High level overview of things to be done. Not necessarily in order, or committed.
- show task logs in the web UI
- logs are stored in Redis streams and sent to the UI over a websocket
- (currently only implemented for Docker workers)
- display logs after job completion
- tail logs of a running job
- overview interface to show recent job runs (like the box view of Airflow but less ugly)
- plenty more improvements to be made here
- APIs for activating tasks based on query criteria (eg. past/future)
- keep history of jobs runs, record task attempts
- need to consider the data model to get this right
- built in task retries - you can do this currently with cyclic graphs ;)
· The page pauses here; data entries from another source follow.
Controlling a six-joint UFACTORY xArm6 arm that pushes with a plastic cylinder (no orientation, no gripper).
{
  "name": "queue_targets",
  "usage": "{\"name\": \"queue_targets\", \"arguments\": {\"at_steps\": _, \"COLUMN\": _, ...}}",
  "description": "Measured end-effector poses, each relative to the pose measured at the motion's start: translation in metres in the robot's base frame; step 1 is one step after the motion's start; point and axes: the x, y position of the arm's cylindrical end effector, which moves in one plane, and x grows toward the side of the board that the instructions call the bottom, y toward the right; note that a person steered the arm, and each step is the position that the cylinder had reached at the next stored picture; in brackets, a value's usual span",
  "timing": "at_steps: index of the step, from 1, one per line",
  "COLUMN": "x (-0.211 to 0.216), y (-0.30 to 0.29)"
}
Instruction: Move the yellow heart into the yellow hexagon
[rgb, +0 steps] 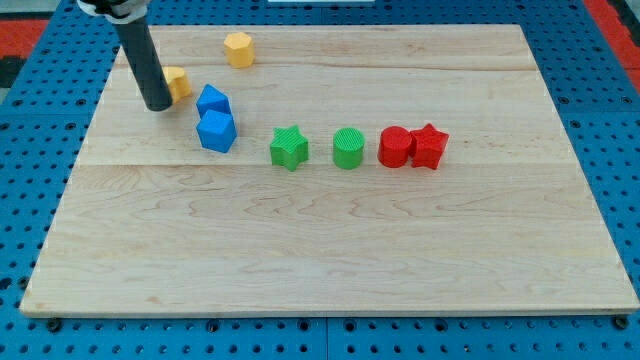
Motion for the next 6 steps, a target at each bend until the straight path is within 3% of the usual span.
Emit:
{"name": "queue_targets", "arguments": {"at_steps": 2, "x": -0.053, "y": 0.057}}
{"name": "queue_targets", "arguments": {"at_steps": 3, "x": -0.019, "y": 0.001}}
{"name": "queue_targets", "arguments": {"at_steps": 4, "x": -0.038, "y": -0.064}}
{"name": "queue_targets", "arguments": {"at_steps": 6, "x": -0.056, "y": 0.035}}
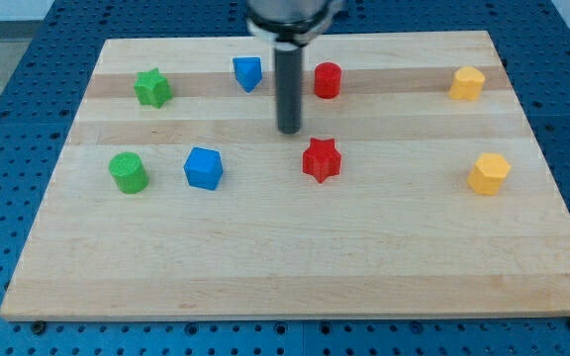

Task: Push red star towards yellow hexagon

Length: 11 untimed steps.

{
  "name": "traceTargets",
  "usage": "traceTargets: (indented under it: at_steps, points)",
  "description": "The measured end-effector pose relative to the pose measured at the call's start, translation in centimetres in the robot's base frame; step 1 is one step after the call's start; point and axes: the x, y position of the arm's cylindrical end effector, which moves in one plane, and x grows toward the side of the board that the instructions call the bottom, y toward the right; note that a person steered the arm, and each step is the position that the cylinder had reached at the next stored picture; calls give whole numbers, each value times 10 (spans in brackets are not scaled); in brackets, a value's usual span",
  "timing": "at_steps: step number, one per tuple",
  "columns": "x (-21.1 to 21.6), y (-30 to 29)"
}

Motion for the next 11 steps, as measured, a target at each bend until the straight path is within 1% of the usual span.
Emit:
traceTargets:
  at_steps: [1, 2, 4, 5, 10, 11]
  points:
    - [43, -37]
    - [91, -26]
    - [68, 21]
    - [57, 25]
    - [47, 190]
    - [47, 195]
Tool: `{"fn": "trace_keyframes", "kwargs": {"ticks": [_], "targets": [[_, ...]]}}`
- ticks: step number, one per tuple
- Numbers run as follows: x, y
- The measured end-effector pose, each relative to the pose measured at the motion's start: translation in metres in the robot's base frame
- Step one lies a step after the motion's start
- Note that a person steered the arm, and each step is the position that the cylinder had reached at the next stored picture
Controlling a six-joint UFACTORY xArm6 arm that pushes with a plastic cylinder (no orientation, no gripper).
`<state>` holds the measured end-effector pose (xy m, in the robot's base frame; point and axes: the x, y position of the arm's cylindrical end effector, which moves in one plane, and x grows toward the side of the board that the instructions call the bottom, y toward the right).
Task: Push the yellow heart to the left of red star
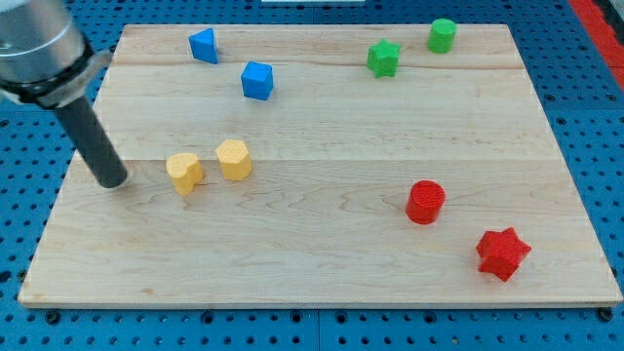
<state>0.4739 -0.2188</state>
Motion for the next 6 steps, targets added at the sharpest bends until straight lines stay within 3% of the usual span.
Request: {"fn": "trace_keyframes", "kwargs": {"ticks": [5,6], "targets": [[-0.034,0.100],[0.006,0.087]]}}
- job concurrency - limit backfills from flooding the queue
- task value stash
- to replace Airflow's xcom, variables and connections
- most likely needs to be an HTTP API exposed to each container
- task routing - send tasks to specific workers to support workers running on "privileged" hardware
- maybe just based on projects, or maybe fully custom (with separate ACLs to control it)
- ACLs
Web UI logins and edit/view permissions- API permissions - CRUD operations
- All authorization decisions are evaluated by an OPA server
- Authentication should be provided by a proxy (such as Oathkeeper or SealProxy)
- emit metrics to statsd
- better control over server and worker logs (send them to fluentd/Vector too?)
- High Availability
- separate the server from the web interface
- update messages are sent from the api to the scheduler over AMQP
- scheduler is stateless, but has in-memory caches, verify and test
- HA mode for the scheduler
- active/active - triggers are allocated to schedulers using Rendezvous hashing. Schedulers form a cluster using a gossip protocol.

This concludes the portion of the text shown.